* **WORK REQUEST**
Report each line of the listing below that holds "hanging".

* **EXTRACTED RECORDS**
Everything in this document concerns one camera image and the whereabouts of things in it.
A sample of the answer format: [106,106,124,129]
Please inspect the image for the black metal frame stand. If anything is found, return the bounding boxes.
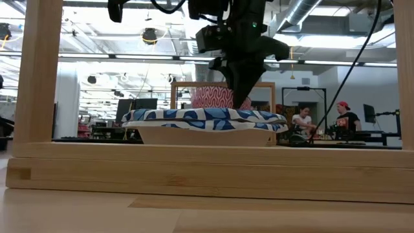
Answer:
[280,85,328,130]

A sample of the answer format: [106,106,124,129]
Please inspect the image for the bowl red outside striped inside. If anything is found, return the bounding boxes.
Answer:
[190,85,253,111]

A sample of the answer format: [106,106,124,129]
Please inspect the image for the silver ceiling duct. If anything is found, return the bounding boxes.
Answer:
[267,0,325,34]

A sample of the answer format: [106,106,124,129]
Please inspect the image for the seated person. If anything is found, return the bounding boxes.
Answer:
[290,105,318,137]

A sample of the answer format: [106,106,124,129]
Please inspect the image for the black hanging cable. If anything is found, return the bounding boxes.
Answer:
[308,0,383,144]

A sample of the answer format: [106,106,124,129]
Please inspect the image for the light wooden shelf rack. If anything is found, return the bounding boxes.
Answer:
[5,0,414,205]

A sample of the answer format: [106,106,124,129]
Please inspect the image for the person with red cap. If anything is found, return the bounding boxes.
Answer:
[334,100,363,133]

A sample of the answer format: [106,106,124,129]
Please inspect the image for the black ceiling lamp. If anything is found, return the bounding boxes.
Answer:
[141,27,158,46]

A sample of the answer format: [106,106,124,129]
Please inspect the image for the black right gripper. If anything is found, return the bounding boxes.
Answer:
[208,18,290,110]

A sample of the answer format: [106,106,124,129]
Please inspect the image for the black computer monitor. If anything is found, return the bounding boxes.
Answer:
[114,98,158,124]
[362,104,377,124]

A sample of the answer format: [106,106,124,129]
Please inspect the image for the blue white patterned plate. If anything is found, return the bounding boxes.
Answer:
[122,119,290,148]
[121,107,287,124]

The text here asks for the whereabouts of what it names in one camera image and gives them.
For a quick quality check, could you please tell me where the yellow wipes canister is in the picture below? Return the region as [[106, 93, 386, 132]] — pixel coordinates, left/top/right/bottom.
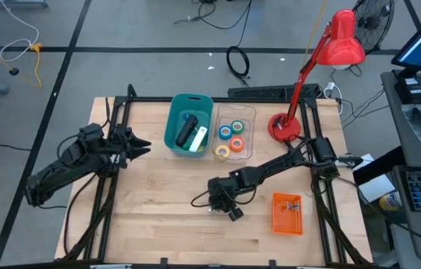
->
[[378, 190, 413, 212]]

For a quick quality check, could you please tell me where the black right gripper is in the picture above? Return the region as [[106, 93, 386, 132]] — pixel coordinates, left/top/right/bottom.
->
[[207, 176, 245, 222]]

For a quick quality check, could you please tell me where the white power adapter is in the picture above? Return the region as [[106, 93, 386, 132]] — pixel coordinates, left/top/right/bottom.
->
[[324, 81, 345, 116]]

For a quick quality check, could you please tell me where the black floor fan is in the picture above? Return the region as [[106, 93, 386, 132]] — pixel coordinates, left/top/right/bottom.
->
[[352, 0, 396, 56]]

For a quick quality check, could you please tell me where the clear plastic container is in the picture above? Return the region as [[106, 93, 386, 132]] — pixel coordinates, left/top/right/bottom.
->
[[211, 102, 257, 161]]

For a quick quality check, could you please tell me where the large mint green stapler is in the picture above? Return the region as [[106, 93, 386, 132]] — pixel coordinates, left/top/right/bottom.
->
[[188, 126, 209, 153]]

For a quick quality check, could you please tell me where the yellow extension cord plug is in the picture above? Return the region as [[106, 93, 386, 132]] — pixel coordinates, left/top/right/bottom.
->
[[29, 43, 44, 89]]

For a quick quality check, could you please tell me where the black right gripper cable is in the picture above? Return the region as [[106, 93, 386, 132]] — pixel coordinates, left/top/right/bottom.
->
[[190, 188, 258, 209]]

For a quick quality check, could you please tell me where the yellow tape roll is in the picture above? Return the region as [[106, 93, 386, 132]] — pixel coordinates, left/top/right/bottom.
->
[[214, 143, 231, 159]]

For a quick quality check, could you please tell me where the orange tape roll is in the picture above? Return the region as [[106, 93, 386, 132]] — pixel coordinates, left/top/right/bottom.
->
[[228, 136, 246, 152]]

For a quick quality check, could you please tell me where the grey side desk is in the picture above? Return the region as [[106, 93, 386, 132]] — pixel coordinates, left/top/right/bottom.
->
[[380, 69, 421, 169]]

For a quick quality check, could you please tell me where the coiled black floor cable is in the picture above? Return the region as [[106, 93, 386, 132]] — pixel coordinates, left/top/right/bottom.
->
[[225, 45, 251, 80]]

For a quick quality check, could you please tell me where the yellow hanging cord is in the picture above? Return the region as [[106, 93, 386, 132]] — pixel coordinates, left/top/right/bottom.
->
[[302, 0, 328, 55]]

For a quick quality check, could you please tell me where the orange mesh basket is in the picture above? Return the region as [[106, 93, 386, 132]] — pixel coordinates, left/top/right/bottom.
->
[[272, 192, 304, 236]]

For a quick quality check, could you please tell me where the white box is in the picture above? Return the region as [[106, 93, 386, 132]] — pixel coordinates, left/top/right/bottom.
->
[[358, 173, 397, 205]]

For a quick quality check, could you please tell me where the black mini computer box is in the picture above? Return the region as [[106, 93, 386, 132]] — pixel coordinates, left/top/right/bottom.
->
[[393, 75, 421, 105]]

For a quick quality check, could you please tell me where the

---

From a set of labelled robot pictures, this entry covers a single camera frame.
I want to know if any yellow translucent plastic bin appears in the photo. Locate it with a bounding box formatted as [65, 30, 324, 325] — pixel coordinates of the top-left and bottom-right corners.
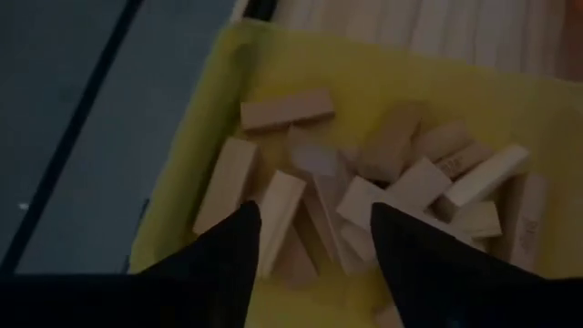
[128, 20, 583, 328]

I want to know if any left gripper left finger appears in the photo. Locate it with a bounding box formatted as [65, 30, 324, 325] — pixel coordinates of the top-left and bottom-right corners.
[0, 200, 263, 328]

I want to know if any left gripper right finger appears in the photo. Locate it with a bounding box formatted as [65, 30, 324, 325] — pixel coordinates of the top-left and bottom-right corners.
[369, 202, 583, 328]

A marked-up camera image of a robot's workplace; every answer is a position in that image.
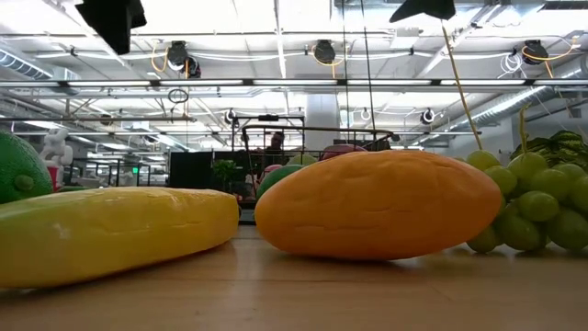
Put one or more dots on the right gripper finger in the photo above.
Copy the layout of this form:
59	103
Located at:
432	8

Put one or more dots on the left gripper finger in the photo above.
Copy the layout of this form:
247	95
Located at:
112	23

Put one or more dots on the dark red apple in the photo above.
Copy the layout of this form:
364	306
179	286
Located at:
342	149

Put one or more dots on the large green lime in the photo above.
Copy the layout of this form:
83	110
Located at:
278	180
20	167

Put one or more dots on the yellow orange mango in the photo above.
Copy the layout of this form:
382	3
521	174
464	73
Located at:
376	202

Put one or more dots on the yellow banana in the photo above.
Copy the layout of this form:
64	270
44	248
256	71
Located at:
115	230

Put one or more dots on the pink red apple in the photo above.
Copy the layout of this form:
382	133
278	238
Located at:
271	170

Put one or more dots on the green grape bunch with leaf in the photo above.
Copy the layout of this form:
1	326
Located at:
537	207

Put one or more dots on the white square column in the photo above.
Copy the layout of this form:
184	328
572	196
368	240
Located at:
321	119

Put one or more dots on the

* **RESULT FOR THIS EXERCISE**
Please inspect the image for the black hanging cable. If anything is found, return the bounding boxes.
For a quick quality check, could you please tell me where the yellow hanging cord is in the picture above? Return the region as [[106, 93, 386, 132]] — pixel coordinates, left/top/right/bottom.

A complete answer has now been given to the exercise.